§ WHAT IS NEEDED:
Return each line of the material below exactly. Begin at the first and end on the line with "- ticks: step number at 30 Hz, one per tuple".

§ TASK INPUT:
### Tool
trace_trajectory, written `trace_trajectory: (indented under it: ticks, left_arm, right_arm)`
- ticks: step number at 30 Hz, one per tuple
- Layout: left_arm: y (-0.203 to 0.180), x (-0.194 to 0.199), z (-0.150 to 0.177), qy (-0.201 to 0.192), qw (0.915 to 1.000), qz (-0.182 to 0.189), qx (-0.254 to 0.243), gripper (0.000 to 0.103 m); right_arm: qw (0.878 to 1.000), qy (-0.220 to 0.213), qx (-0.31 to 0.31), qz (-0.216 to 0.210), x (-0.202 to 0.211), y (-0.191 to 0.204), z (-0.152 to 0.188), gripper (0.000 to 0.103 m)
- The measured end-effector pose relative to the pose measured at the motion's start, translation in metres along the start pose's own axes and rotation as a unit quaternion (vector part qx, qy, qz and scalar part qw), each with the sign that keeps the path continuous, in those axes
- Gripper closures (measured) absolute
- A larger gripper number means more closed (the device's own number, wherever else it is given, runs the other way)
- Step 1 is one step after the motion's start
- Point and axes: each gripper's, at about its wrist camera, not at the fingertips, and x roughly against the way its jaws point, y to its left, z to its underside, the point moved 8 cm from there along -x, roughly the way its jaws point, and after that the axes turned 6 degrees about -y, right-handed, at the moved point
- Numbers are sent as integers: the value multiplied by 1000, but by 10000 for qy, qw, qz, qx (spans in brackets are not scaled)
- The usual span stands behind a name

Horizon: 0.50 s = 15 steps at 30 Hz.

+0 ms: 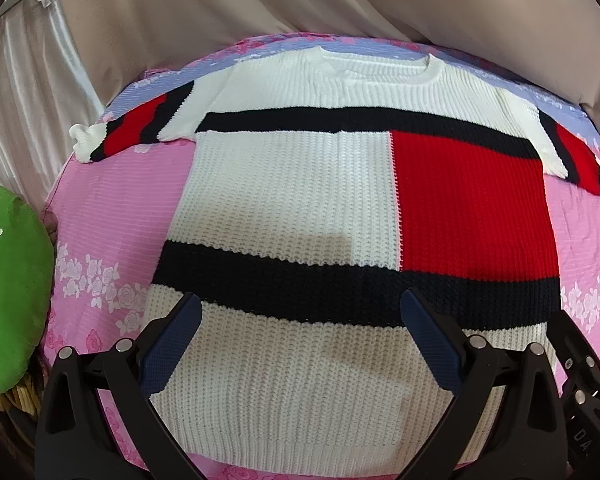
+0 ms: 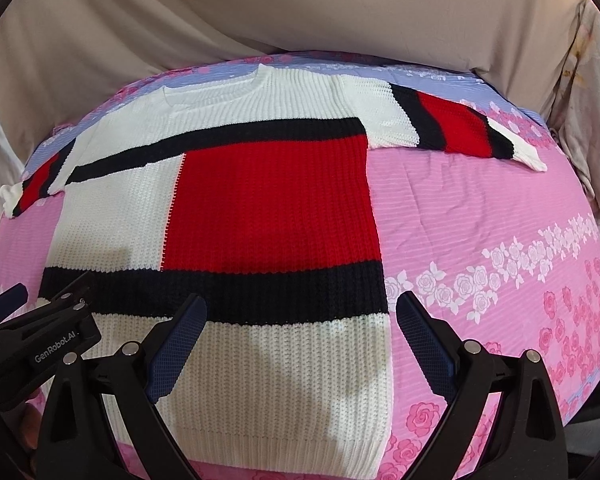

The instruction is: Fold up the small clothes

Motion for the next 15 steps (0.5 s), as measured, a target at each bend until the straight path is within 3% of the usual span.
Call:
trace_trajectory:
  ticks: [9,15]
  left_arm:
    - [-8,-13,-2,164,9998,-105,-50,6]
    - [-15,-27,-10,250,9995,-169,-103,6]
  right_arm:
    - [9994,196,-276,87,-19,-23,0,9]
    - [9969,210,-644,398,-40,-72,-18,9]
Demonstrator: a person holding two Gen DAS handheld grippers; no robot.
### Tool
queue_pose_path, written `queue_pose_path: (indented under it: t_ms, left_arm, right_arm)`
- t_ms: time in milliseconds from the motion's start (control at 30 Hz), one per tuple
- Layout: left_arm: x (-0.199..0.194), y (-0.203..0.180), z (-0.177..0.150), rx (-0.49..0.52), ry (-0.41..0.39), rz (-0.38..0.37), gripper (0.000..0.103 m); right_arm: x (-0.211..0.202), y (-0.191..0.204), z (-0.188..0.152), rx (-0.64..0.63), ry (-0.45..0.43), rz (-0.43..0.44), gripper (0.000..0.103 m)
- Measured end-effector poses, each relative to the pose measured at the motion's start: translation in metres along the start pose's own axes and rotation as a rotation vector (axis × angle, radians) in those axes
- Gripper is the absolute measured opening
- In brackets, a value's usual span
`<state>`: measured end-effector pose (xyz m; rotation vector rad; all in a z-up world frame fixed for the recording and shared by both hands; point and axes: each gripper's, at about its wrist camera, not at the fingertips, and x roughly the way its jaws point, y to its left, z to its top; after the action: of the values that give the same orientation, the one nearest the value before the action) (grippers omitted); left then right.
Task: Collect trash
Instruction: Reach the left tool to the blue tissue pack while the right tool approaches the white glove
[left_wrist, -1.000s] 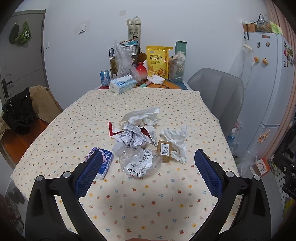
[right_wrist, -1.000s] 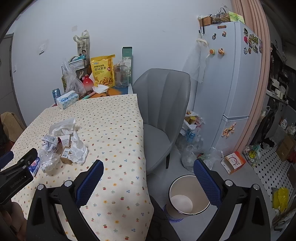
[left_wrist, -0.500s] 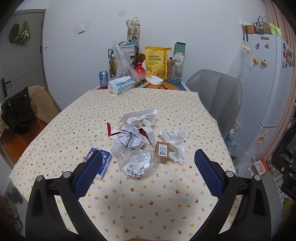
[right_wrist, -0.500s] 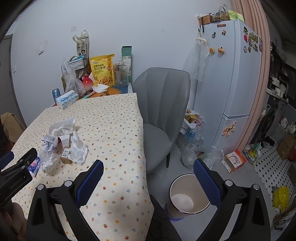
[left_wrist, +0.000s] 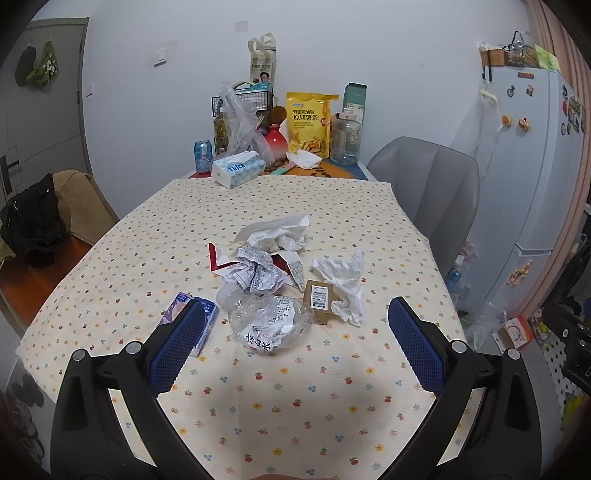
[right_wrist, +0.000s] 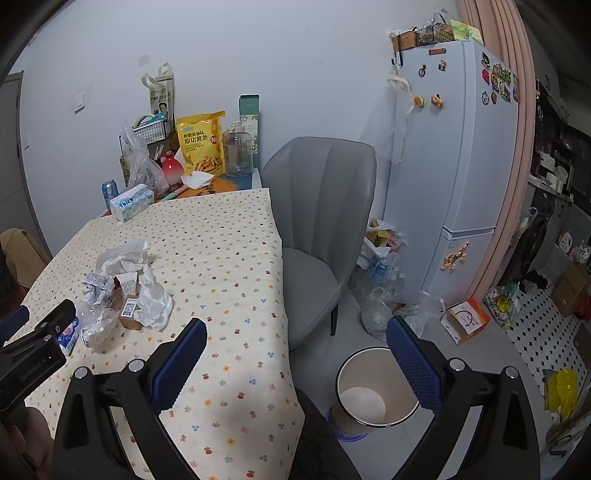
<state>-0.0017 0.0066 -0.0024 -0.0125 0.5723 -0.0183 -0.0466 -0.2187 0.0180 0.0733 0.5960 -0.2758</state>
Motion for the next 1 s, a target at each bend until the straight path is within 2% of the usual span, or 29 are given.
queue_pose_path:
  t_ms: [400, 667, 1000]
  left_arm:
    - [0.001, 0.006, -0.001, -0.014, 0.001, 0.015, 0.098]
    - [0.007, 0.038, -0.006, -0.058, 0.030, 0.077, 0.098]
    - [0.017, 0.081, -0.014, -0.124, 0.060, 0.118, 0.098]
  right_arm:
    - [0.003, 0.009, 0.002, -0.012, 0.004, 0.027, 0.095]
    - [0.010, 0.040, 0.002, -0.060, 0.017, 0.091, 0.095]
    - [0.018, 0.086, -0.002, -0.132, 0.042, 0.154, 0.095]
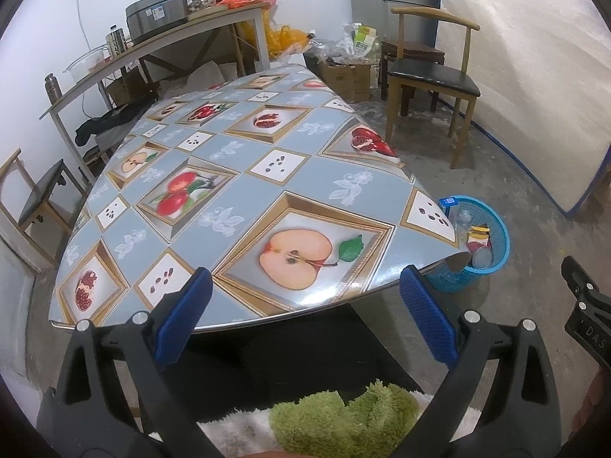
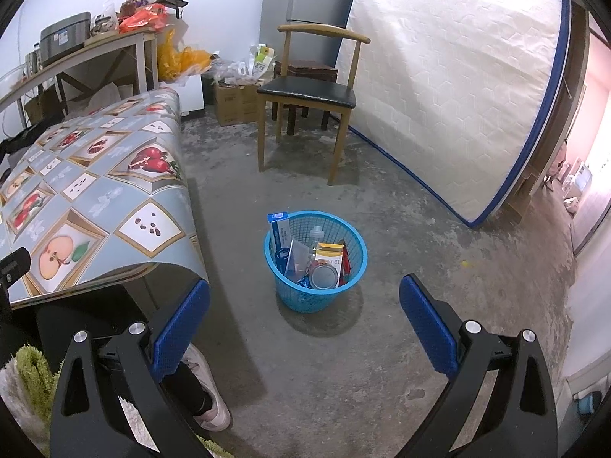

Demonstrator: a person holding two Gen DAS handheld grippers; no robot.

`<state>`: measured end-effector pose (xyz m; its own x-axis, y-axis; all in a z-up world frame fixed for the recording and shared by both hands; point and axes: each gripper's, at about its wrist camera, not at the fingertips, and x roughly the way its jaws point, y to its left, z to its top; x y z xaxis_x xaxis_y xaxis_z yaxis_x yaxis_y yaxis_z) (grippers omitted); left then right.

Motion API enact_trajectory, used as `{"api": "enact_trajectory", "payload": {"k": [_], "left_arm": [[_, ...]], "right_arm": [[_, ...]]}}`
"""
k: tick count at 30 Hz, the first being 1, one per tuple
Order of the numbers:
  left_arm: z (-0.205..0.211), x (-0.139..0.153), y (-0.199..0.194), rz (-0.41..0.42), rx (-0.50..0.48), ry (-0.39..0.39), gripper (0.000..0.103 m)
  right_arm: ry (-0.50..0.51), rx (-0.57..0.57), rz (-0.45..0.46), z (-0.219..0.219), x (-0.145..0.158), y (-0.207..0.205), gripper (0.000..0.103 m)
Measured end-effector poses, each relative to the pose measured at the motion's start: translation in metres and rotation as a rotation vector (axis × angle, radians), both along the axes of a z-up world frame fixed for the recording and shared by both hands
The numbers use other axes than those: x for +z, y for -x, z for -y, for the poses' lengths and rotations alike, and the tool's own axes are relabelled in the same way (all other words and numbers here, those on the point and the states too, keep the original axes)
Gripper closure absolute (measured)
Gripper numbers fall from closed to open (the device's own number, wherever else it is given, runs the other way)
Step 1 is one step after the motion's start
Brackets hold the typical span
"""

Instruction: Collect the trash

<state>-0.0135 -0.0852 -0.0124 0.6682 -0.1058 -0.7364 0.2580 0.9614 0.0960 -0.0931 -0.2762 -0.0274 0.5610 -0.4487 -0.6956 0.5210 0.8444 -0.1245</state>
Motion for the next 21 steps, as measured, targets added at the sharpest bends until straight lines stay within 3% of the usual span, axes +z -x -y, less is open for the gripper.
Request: {"api": "enact_trajectory", "payload": {"k": [21], "left_arm": [[-0.0012,-0.0004,-0.0011,-0.003,0.002,0.002,0.009]], "right_arm": [[0.004,0.007,-0.001,-0.0003,0.0012,-0.003,0.007]]}}
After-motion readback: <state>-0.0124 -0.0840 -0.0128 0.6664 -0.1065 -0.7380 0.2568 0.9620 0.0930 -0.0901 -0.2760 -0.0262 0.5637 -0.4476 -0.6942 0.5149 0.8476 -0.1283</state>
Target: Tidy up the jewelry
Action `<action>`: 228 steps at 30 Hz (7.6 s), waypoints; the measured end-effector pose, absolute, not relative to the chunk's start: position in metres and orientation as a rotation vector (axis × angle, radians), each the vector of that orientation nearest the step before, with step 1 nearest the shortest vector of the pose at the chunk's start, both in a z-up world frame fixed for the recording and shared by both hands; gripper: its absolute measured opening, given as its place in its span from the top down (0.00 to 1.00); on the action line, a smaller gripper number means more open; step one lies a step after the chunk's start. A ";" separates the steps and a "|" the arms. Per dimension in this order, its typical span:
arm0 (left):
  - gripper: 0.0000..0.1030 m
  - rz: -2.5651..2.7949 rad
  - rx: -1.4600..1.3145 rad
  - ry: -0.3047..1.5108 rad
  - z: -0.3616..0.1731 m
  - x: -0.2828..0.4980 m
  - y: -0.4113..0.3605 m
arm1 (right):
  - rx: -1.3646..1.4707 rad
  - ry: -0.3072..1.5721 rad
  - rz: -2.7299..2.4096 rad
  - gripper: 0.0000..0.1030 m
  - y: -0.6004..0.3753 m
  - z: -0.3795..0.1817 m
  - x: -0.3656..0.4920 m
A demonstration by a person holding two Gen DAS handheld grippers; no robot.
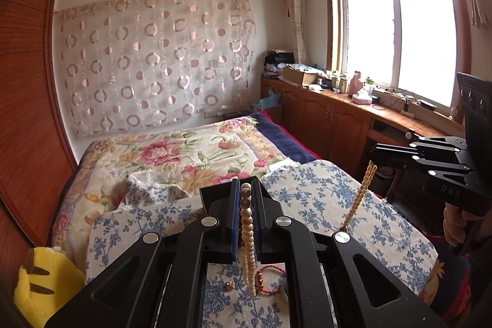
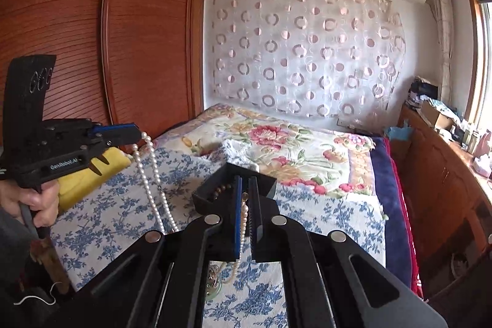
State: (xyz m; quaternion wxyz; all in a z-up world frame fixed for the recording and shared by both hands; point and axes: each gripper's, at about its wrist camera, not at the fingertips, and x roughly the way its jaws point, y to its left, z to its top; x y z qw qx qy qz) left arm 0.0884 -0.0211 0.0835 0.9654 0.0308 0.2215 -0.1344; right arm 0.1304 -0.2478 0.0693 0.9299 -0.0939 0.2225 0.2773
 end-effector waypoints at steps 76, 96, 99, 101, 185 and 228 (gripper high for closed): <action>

§ RESPONSE BELOW:
### Tool
trace_trajectory, written `trace_trajectory: (indented under it: ticks, left_arm, right_arm)`
- ticks: step number at 30 Hz, one per tuple

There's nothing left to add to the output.